■ **Exercise**: Write out the data below exactly, beginning with the first line and ending once the line that has "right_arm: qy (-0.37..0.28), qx" is written.

■ **Recorded information**:
BEGIN

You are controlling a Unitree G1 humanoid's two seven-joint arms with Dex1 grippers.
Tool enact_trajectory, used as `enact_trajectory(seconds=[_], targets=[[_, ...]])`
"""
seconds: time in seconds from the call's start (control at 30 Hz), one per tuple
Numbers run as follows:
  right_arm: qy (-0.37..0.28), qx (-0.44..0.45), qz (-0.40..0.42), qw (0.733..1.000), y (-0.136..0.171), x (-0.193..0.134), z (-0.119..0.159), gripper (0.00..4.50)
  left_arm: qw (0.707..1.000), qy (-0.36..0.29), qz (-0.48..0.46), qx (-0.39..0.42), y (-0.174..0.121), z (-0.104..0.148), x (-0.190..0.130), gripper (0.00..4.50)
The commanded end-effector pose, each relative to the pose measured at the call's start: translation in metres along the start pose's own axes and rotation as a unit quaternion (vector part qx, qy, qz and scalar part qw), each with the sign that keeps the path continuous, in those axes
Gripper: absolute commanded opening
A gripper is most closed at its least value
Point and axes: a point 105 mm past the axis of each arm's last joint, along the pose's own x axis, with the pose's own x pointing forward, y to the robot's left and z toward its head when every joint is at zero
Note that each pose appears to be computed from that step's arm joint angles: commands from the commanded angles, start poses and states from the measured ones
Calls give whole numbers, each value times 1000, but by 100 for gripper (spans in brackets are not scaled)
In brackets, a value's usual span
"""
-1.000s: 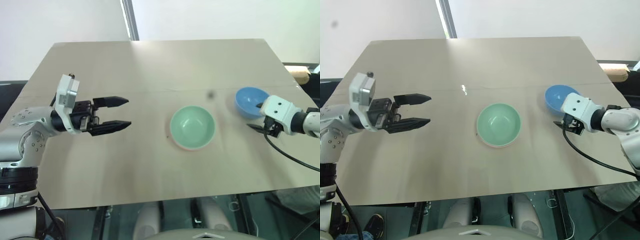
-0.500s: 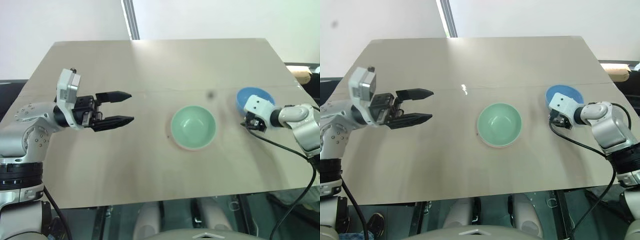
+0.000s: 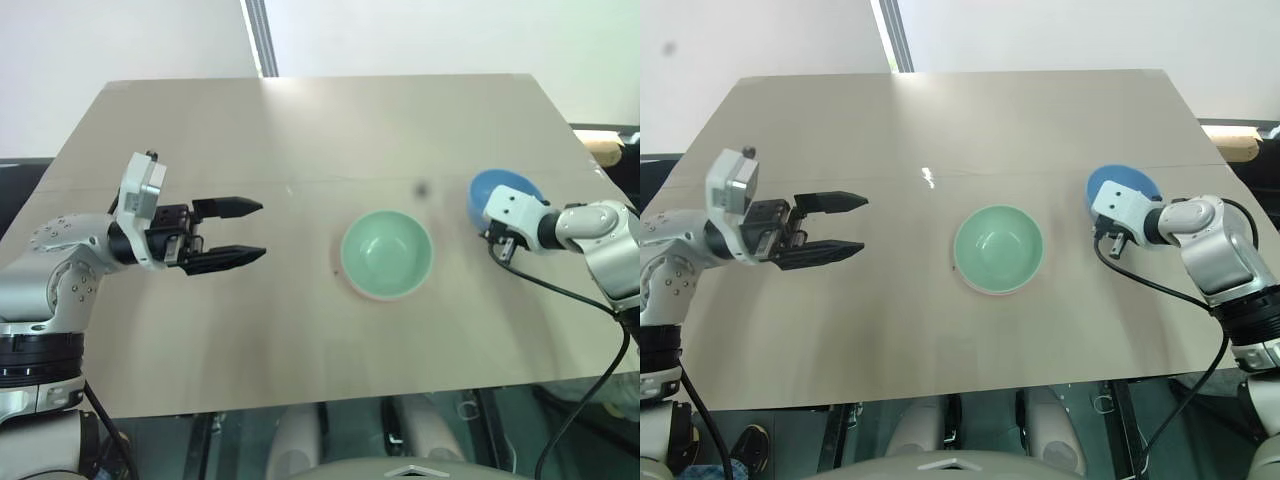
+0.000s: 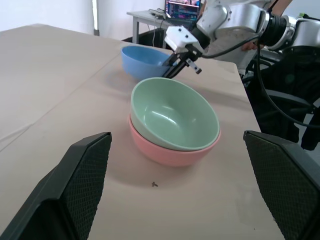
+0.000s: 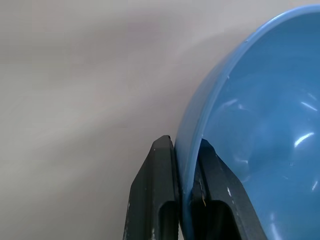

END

■ **Reply to the exercise**:
You are controlling a Unitree G1 humanoid's two seven-joint arms with Dex1 grippers.
Tool enact_trajectory, used as `enact_trajectory(seconds=[_], targets=[[_, ...]])`
"""
seconds: time in seconds from the call's start (control at 30 Hz), one per tuple
Numbers run as follows:
  right_arm: qy (-0.37..0.28), qx (-0.44..0.45), qz (-0.40..0.42), qw (0.733..1.000), y (-0.136..0.171), x (-0.193..0.134), z (-0.119..0.159), gripper (0.00..4.50)

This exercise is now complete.